Most of the essays are powerful, but there is a lot to cover – the book is nearly 600 pages long, without the addenda – and I would not recommend reading it from cover to cover. To dip into this collection where and when the mood strikes can mean the difference between a dry, bogged-down reading and a luscious experience. The temptation to sample at will — stopping to listen to music when inspired, comparing related essays, consulting your own library now and then — is strong, and is worth giving in to. For most readers, this book will be more than just a critical anthology, but a rich experience of discovery and rediscovery.
“Who knew at the time that Nat Hentoff’s liner notes would become so historically significant?”
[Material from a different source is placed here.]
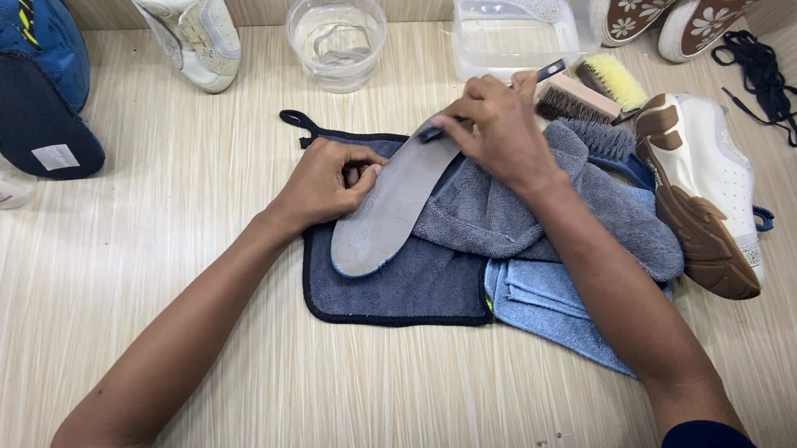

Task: The person cleans a gray shoe insole by wiping it with a cloth, scrubbing with a small brush dipped in soapy water, and wiping again. The insole is flipped over to clean both sides, and the process is repeated until the insole appears clean.

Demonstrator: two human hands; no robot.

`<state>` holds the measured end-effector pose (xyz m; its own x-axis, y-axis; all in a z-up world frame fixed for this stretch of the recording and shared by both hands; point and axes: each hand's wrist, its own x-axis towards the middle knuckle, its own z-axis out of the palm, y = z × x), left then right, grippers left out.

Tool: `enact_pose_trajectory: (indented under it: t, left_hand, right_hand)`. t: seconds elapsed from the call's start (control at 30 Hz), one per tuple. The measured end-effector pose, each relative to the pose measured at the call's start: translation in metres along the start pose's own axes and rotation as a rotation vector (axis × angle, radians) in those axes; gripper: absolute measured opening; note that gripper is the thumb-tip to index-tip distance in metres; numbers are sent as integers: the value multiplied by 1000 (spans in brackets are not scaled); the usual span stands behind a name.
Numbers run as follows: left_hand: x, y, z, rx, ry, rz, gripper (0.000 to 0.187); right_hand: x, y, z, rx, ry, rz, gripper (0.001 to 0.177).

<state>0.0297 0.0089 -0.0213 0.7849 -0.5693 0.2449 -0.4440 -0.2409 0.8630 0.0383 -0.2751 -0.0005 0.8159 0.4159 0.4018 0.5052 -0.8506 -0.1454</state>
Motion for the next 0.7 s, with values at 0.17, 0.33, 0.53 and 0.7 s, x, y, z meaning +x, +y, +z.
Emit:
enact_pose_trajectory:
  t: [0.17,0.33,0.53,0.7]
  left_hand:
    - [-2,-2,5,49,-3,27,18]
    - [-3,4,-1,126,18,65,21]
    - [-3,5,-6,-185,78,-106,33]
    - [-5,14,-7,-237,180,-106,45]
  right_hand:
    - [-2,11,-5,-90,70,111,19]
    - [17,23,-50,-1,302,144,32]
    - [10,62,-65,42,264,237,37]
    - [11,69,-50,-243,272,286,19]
Who knew at the time that Nat Hentoff’s liner notes would become so historically significant, or that Brian Wilson’s emotional meltdown was imminent from the early years, or that Sam Cooke never really left gospel behind, or that Solomon Burke was the original soul-music genius? How did I never know, before reading this book, about Ellen Sanders’ assault and attempted rape by two members of Led Zeppelin, or Sandy West’s tragic diss by the filmmakers of The Runaways?
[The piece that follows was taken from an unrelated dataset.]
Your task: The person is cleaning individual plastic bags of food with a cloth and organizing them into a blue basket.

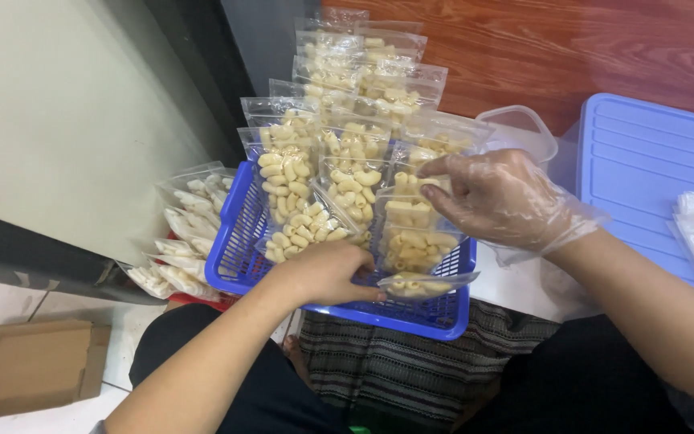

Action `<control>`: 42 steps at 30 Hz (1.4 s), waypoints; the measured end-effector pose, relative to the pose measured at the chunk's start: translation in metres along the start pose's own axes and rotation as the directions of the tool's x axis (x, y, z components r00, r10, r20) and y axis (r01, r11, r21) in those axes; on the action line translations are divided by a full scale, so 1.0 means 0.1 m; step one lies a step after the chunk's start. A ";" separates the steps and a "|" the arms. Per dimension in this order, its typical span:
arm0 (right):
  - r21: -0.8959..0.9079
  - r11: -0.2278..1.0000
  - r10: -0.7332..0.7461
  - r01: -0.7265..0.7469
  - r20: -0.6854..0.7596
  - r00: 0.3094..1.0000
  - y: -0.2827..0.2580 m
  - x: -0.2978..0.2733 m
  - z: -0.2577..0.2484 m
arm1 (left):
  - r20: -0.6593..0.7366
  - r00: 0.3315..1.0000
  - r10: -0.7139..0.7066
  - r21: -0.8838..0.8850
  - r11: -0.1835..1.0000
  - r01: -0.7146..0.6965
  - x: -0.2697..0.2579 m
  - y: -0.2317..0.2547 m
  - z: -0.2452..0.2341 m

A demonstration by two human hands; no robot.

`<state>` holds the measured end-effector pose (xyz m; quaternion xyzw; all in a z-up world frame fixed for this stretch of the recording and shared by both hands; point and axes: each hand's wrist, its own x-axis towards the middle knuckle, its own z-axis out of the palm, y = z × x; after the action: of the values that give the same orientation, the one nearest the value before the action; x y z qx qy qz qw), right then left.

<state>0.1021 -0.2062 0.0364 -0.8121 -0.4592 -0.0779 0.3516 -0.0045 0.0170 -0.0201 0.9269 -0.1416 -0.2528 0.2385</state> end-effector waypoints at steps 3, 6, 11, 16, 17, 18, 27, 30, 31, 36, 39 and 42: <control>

Of all the genius things about this collection, the most genius of all is the editorial decision to make Hentoff and Marcus its two bookends. To elevate Hentoff’s liner notes to icon status by using them as introduction to the collection accomplishes a number of things: it reveals the true beginning of rock journalism as nothing more nor less than this album cover – a text that many cherished in their youth, but few, if any, realized was seminal history in the making. It provides sweet context for the rest of the history: As the rock scene, and those who wrote about it, grew ever more beautiful, bitter, and shrill, they still really were once innocent and filled with wonder at all things new.
The power of Hentoff’s writing, however, is more than rivaled by the power of “Guitar Drag,” a fascinating, moving description of culture critic Greil Marcus’ recorded work by the same name, inspired by the 1998 dragging death in Jasper, Texas, of James Byrd, Jr. No more perfect cultural chain of events could exist in response to this event or to American history, no more perfect decision could be made than to end the book with this essay.
The editors, Jonathan Lethem and Kevin Dettmar, culture critics and journalists in their own right, are impressively credentialed, and have done a fine job with this anthology. If I have any complaint at all, though, it is with the strange, elitist subtext of their introductory remarks. “Fifty selections from fifty writers covering approximately fifty years of American rock and pop writing: it’s an elegant conceit, you’ve got to admit,” they boast in their first sentence.
They could be forgiven a little self-congratulation – they did come up with a nice idea – except that the final sentence of their intro reads like this: “Our goal, then, was always writing that conveys such force . . . you’ll never be certain that what you hear there hasn’t somehow been planted in your mind by the writer.” I can’t recall having ever run across a critical volume in any field that seems to imply so clearly that criticism is a higher art form than the art it seeks to analyze.
“Given the backgrounds of the two editors — one a college dropout, the other a professor of English at Pomona College — it would never occur to me to call them elitist.”
Given the backgrounds of the two editors – one a college dropout, the other a professor of English at Pomona College – it would never occur to me to call them elitist. Accomplished, creative, whipsmart, yes – but never elitist. Yet the strange irony of their introductory remarks seems naggingly to be of a piece with the star-studded resumes of nearly every writer in the volume. I’ve never before noticed that so many of our preeminent rock critics these days seem to have PhD’s from ivy league institutions, and routinely write for the most elite of the elitist press. But if the writing is wonderful, you might argue, what does it matter?
It probably doesn’t, except that we’re talking here about rock and roll, whose very soul is composed of counterculture, revolt, working-class ennui, and sticking it to the man. My own heart tends to long for that as-yet-unedited anthology of unsung bloggers – high-schoolers, these days maybe even grade-schoolers – who comprise the garage-band equivalent of contemporary rock critics. More minorities and women wouldn’t hurt either. Until the day my dream is realized, however, Shake It Up will have to do. The upstart generation should know they have their work cut out for them if they plan to topple this excellent group of witnesses to the revolution.